Danièle Sallenave, dans « Nous, on n'aime pas lire », s'inquiète à juste titre que "notre société permissive et libérée offre aujourd'hui en effet un spectacle nouveau et inquiétant : celui d'une relance extrêmement contraignante des marques de la différence des sexes, après les années libératrices où les individus avaient la possibilité de jouer avec elles jusqu'aux limites de la confusion". Elle remarque que "subir dès l'âge de treize ans l'assaut d'images d'une sexualité extrêmement violente ne peut pas être sans conséquence, ni sur l'avenir de ces enfants, ni surtout sur leurs rapports au présent, jusque dans les salles de cours". Oui, on peut être inquiet, pour ne pas dire angoissé, devant ces images corporelles dévalorisantes véhiculées par la pornographie envahissante, qui laissent sous-entendre qu'une femme est toujours prête à se laisser prendre, et que corollairement un homme se doit d'être toujours opérationnel en ce domaine (cf aussi le personnage masculin du film d'Audiard, De rouille et d'os). Il s'ensuit une violence des rapports humains dans nos sociétés permissives qui n'a rien à envier à celle des sociétés patriarcales. Sallenave remarque d'ailleurs que les hommes déteignent sur les femmes chez nous (ce qu'elle a observé dans les collèges, mais que j'ai pu constater dans mon domaine professionnel) : "la violence des filles est terrible. Elles se défendent, disent certains. Elles imitent le modèle masculin diront les autres".

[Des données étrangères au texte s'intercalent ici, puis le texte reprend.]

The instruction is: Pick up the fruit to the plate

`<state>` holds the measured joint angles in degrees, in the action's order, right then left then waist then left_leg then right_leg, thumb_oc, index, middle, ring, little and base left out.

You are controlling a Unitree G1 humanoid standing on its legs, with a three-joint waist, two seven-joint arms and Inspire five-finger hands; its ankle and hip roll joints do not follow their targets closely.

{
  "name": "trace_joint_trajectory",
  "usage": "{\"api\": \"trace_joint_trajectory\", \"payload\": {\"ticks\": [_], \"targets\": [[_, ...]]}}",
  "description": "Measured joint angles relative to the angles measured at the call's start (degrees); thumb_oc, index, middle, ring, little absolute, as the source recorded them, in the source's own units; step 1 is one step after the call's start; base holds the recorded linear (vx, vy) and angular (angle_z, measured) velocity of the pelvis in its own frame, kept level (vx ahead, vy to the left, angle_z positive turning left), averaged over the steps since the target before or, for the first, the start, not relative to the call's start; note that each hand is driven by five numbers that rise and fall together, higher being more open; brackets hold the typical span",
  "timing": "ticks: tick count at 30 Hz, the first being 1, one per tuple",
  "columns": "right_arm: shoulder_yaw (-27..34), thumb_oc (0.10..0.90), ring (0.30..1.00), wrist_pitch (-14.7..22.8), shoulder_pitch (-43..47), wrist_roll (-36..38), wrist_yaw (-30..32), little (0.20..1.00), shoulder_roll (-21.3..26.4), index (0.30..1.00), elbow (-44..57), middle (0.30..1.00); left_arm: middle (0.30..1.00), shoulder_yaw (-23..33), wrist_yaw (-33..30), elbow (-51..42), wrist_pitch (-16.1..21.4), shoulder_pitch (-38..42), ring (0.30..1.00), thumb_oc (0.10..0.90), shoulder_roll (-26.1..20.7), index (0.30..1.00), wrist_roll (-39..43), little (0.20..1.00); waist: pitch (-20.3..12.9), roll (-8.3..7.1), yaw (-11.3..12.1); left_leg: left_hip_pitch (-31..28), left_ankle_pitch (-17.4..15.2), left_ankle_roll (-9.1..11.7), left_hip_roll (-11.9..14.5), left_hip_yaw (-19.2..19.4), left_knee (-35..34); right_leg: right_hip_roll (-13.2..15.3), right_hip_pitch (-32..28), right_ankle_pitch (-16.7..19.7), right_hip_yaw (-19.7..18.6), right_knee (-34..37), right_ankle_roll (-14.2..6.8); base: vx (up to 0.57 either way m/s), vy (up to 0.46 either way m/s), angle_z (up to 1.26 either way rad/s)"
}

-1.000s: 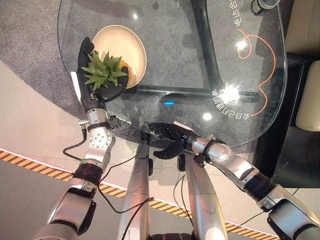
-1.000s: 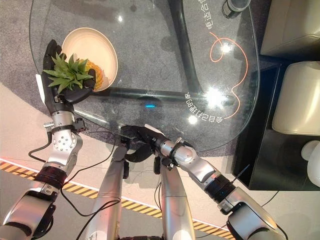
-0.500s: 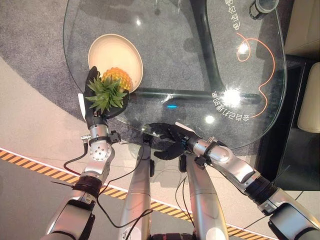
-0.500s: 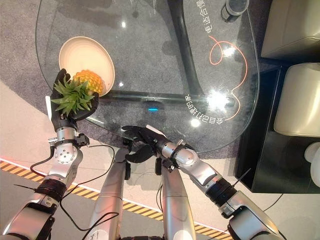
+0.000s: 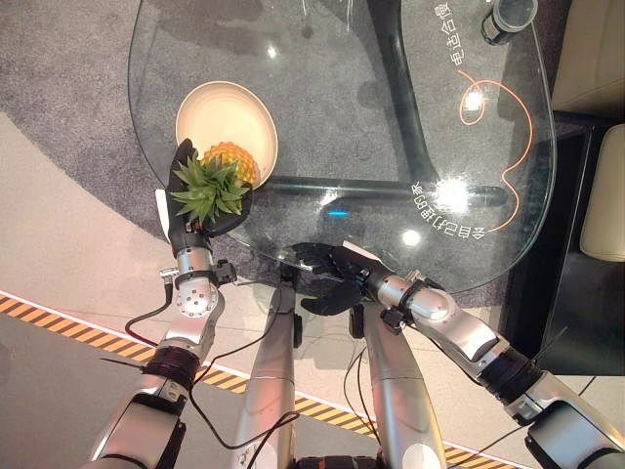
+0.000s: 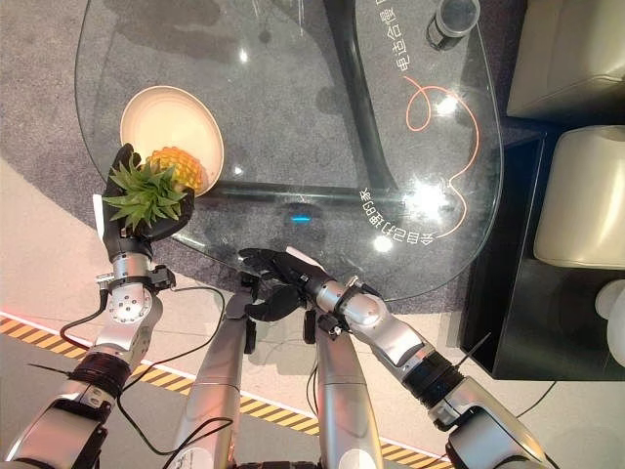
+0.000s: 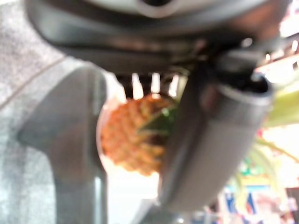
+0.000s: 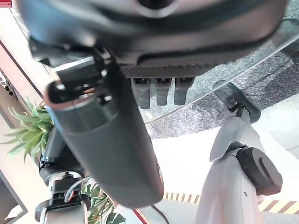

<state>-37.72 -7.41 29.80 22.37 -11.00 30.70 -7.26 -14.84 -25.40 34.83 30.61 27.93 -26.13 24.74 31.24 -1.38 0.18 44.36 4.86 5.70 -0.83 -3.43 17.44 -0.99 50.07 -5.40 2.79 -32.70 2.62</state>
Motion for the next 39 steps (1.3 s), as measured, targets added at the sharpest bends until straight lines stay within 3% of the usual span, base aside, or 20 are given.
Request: {"api": "trace_joint_trajectory", "payload": {"ticks": [9, 16, 21, 27, 39], "targets": [[0.2, 0.8, 0.9, 0.0, -1.1, -0.5, 0.0, 0.9, -0.1, 0.9, 0.0, 0.9, 0.9, 0.1, 0.2, 0.2, -0.7, -4.8, 0.9, 0.8, 0.6, 0.9, 1.3, 0.9, 0.0, 0.04, 0.2, -3.9, -0.1, 0.0, 0.0, -0.2, -0.8, 0.1, -3.7, -0.7, 0.1, 0.2, -0.1, 0.0, 0.001, 0.0], [0.7, 0.8, 0.9, 0.0, -2.5, -0.9, -0.2, 0.9, 0.1, 0.9, 0.0, 0.9, 0.9, 2.1, 1.9, 0.2, -2.5, -7.7, 0.9, 0.8, 0.6, 0.9, 0.9, 0.9, 0.0, 0.12, 0.2, -10.8, -0.3, -0.3, -0.1, -0.3, -2.6, 0.2, -10.4, -1.3, 0.1, 1.1, -0.1, 0.06, 0.017, 0.03], [2.2, 0.8, 0.9, 0.0, -2.7, -0.9, -1.0, 0.9, 0.7, 0.9, 0.1, 0.9, 0.9, 3.3, 3.7, 0.3, -3.2, -6.2, 0.9, 0.8, -4.3, 0.9, 0.9, 0.9, 0.0, 0.68, -0.3, -15.4, -0.7, -0.4, -0.2, -0.2, -3.6, 0.3, -14.9, -1.8, 0.0, 1.9, 0.3, 0.09, 0.023, 0.01], [3.3, 0.8, 0.9, 0.0, -6.6, -0.9, -2.0, 0.9, 0.7, 0.9, 0.1, 0.9, 0.9, 5.0, 5.2, 0.3, -4.2, -3.1, 0.9, 0.8, -6.3, 0.9, 0.6, 0.9, 0.0, 1.1, -0.8, -19.6, -1.4, -0.8, -0.2, -0.1, -3.4, 0.3, -19.1, -2.6, -0.2, 2.0, 0.1, 0.08, 0.017, -0.01], [4.0, 0.8, 0.9, -0.2, -9.8, -1.0, -2.9, 0.9, 1.1, 0.9, 0.1, 0.9, 0.9, 4.0, 6.3, 1.2, -4.4, -5.8, 0.9, 0.8, -4.6, 0.9, 0.1, 0.9, 0.1, 1.67, -3.5, -20.1, -1.9, -0.8, 0.1, 1.6, -3.3, -0.2, -18.9, -2.8, -1.9, 1.8, 0.0, 0.03, 0.019, -0.08]]}}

En tout cas, les trois Égyptiennes du film font plus que se défendre (la plus démunie culturellement par la violence, les deux autres par un militantisme plus structuré), et les hommes, sauf quelques-uns (le commissaire de police, le fiancé de Seba), s'y comportent de façon lamentable. C'est tiré d'une histoire vraie, d'un procès qui a abouti à ce que le délit sexuel soit reconnu en Egypte. Les actrices sont formidables, les acteurs aussi. Ça pourrait être austère, manichéen, ou un film à thèse pour dossiers de l'écran, ça ne l'est pas du tout, c'est extraordinairement vivant. Un film que je recommande vivement, surtout qu'il ne sort pas beaucoup de films égyptiens en France !
"Qui ne dit rien et ne fait rien face aux massacres consent, se constitue obliquement complice", nous dit aussi Sylvie Germain, dans Les échos du silence. Rappelons que les massacres commencent par les gestes déplacés que personne ne combat.